## Assignment
When you reach the line in the data below that contains "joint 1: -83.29", please start repeating lines exactly, and stop after the line that contains "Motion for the", repeating nothing else.

## Given material
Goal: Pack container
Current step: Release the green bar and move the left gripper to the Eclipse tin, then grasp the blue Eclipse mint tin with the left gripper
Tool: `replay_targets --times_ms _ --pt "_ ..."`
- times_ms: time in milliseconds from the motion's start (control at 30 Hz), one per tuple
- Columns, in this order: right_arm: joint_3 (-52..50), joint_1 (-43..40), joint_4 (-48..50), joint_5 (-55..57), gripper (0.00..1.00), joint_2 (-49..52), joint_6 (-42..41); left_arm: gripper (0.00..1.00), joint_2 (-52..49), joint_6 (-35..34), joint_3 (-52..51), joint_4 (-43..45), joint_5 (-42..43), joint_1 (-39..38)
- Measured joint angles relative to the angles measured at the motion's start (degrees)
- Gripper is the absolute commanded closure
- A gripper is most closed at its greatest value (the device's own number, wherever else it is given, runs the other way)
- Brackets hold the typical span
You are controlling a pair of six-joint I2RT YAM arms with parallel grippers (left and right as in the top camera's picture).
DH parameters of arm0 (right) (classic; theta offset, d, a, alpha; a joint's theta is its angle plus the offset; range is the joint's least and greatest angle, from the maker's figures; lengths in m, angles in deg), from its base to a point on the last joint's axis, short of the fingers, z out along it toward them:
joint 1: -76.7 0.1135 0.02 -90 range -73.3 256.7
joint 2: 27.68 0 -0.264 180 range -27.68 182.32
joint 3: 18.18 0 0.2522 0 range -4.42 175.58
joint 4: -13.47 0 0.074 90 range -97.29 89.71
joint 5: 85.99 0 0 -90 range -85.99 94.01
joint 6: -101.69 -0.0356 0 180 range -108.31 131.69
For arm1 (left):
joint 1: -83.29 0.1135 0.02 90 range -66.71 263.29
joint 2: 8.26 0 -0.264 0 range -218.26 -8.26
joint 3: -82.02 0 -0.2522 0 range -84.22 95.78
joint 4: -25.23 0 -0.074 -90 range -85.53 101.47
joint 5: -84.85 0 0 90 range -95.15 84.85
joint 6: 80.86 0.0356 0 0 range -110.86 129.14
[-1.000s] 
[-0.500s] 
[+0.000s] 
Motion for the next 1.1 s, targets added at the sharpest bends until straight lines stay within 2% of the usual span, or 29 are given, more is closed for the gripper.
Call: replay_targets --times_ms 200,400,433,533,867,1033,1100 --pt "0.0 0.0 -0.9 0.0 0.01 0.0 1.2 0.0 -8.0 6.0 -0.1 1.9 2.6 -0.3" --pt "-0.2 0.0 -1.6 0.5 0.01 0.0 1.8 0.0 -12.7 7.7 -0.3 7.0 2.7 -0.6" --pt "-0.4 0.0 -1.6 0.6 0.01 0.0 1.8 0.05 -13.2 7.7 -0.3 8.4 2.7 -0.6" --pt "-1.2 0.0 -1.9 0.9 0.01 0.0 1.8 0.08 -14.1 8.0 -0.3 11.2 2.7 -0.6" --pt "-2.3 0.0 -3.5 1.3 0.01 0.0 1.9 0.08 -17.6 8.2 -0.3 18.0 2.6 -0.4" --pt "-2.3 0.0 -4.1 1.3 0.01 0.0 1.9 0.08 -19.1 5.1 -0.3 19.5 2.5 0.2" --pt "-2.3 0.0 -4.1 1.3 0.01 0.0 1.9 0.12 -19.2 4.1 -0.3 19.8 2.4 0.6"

## Solution to this exercise
joint 1: -83.29 0.1135 0.02 90 range -66.71 263.29
joint 2: 8.26 0 -0.264 0 range -218.26 -8.26
joint 3: -82.02 0 -0.2522 0 range -84.22 95.78
joint 4: -25.23 0 -0.074 -90 range -85.53 101.47
joint 5: -84.85 0 0 90 range -95.15 84.85
joint 6: 80.86 0.0356 0 0 range -110.86 129.14
[-1.000s] 
[-0.500s] 
[+0.000s] 
Motion for the next 1.1 s, targets added at the sharpest bends until straight lines stay within 2% of the usual span, or 29 are given, more is closed for the gripper.

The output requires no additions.